New York Times & USA Today Bestselling author
Paula Quinn
Making Knights out of Highlanders, dragons & faeries one page at a time.
Available now!

From the streets of New York to the halls of 1718 England, one kiss could rewrite history.
Homeless and resourceful, Fable Ramsey thought she’d seen it all surviving on the streets of New York City. But nothing could have prepared her for the mysterious man with a sword and a glowing sapphire pocket watch, appearing out of nowhere. When a struggle over the timepiece catapults her back to 1718 England, Fable finds herself thrust into a world of powdered wigs, sprawling estates, and rigid social hierarchies, and she’s utterly out of her depth.
Benjamin West, the Duke of Colchester, is a soldier-turned-reluctant noble, hardened by loss and duty. Known for his disciplined demeanor and sharp wit, Ben has no patience for the fiery, outspoken woman who faints in his garden. Yet, there’s something about Fable that stirs his long-buried instincts to protect, even as she challenges every aspect of his carefully ordered world.
As Fable searches for a way back to her own time and Ben wrestles with his growing desire for her, the two are drawn together by a perilous secret: the pocket watch holds the key to reuniting Fable with her past—or destroying their future. With an enemy from Fable’s time pursuing them, and the societal pressures of 18th-century England closing in, they must learn to trust each other.
But will their connection withstand the centuries, or will their love be lost to time itself?
Chapter One
Prologue
New York City
2024
Fable Ramsey shivered as she sat against the cold wall in a small alley on 46th Street and
9th Avenue. She pulled her knees to her chest and yanked her tattered blanket up to her chin,
uncovering the only footwear she owned; the fake Doc Martens on her feet. She looked up at the
night sky and saw a star twinkling at her. She smiled then scoffed at herself.

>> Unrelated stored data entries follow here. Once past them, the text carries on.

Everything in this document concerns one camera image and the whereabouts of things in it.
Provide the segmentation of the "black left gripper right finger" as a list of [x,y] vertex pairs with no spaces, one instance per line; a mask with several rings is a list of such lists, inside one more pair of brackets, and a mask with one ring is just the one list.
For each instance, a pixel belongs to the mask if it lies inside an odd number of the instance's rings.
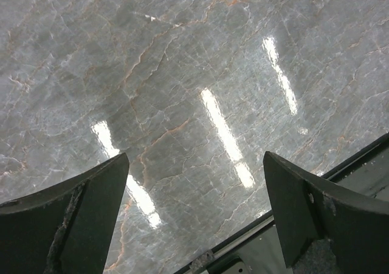
[[287,268],[388,273],[388,202],[344,188],[267,151],[267,192]]

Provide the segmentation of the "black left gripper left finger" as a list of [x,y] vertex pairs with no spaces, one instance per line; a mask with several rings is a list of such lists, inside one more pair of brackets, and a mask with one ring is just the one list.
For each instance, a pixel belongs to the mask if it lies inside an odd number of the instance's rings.
[[128,172],[119,154],[1,204],[1,273],[103,273]]

There weren’t any stars twinkling in her direction. If anything, they were laughing at her up
there. She was the biggest fool who believed things would get better for her once she was free of
her mother. But nothing had changed. She had no skills.

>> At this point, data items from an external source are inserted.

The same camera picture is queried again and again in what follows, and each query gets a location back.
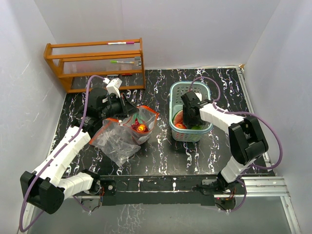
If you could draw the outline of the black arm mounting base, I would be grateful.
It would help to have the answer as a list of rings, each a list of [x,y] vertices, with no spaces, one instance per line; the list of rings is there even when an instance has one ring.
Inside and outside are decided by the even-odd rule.
[[[215,175],[101,175],[102,205],[214,206],[215,198],[232,198],[237,183],[223,184]]]

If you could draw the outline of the watermelon slice toy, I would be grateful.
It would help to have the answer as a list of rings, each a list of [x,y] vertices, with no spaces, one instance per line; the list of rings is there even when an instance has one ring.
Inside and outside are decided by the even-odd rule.
[[[172,122],[173,125],[183,123],[183,110],[179,110],[178,112],[175,113]]]

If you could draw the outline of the dark purple mangosteen toy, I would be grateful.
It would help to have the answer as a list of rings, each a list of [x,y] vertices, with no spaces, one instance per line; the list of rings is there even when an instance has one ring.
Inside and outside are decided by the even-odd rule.
[[[136,131],[139,132],[139,133],[145,133],[145,132],[148,131],[148,127],[145,124],[140,124],[136,128]]]

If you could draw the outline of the white pink marker pen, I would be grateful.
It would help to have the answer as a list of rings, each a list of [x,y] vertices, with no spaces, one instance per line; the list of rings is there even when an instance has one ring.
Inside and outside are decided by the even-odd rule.
[[[108,42],[107,45],[128,45],[135,44],[134,41],[119,41],[119,42]]]

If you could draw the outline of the green yellow marker pen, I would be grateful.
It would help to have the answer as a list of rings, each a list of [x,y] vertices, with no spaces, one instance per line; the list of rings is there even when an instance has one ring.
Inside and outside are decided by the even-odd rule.
[[[123,63],[123,64],[134,64],[134,61],[119,61],[119,60],[110,60],[111,63]]]

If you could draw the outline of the clear orange zip top bag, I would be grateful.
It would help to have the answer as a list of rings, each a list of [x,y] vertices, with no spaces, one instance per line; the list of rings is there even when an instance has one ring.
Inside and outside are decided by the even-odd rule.
[[[123,124],[136,144],[145,143],[156,126],[159,113],[148,106],[138,106],[138,112]]]

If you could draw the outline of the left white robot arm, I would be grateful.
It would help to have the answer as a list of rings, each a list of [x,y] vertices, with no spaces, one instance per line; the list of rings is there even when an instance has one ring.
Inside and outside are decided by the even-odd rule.
[[[62,176],[80,150],[87,145],[109,118],[123,120],[139,112],[124,94],[108,93],[94,88],[86,94],[85,105],[58,146],[33,172],[20,177],[23,203],[30,203],[48,214],[55,213],[70,196],[87,191],[94,195],[101,183],[95,173],[87,170],[64,179]]]

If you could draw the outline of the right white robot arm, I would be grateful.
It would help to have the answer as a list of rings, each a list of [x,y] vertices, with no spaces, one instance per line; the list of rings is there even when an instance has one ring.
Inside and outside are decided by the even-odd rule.
[[[268,143],[255,117],[242,117],[217,107],[208,99],[200,100],[194,91],[181,96],[183,123],[199,125],[209,122],[229,136],[232,156],[209,187],[229,193],[238,177],[261,155],[268,151]]]

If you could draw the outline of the red green dragon fruit toy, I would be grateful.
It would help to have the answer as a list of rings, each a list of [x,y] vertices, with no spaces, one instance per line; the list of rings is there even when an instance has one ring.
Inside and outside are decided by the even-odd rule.
[[[137,132],[137,127],[140,124],[145,124],[147,126],[144,120],[142,120],[138,115],[135,115],[134,122],[131,124],[132,129]]]

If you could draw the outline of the green lime toy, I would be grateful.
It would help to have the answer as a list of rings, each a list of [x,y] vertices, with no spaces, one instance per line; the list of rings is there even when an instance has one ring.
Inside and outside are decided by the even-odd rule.
[[[204,127],[204,125],[195,125],[191,127],[191,130],[202,130]]]

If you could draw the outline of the orange wooden shelf rack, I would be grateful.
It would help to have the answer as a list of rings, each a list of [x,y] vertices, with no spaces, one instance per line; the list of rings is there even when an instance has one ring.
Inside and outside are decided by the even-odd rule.
[[[119,41],[134,41],[135,44],[107,45],[108,42]],[[43,57],[68,94],[85,92],[85,88],[73,88],[74,79],[92,75],[120,75],[123,77],[123,73],[141,74],[141,84],[122,86],[121,90],[146,88],[142,38],[63,44],[48,43]],[[134,57],[141,57],[141,66],[110,62],[110,60],[134,61]]]

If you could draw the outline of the light blue plastic basket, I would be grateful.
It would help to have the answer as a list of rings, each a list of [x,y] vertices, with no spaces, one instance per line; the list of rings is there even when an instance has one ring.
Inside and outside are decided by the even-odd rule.
[[[208,133],[213,125],[206,122],[202,129],[179,129],[174,125],[173,118],[175,114],[183,110],[183,101],[181,96],[188,92],[191,81],[175,82],[169,92],[169,125],[171,127],[172,136],[176,141],[198,142],[202,136]]]

Kittie Ramsey had kept her from going to school, preferring to have Fable around to help her.
She’d hidden Fable from any kind of authority, and on a few occasions after being hidden, her
mother had forgotten to find her for days. They lived on the streets, refusing to go to shelters in
case social workers started to ask questions about the dirty little red-haired girl pulling along a
small suitcase with a broken wheel.
She had watched her mother swindle and cheat any one and any situation, and Fable had learned
from her. At the age of nine she became an expert at three-card-monte and every other street
game. At thirteen, she’d been jumped at the back of an alley; beaten for the money she’d won
on the corner. When her wounds healed, she began to practice self-defense. On the streets of
Hell’s Kitchen, one needed to protect oneself. At eighteen she was arrested for pickpocketing.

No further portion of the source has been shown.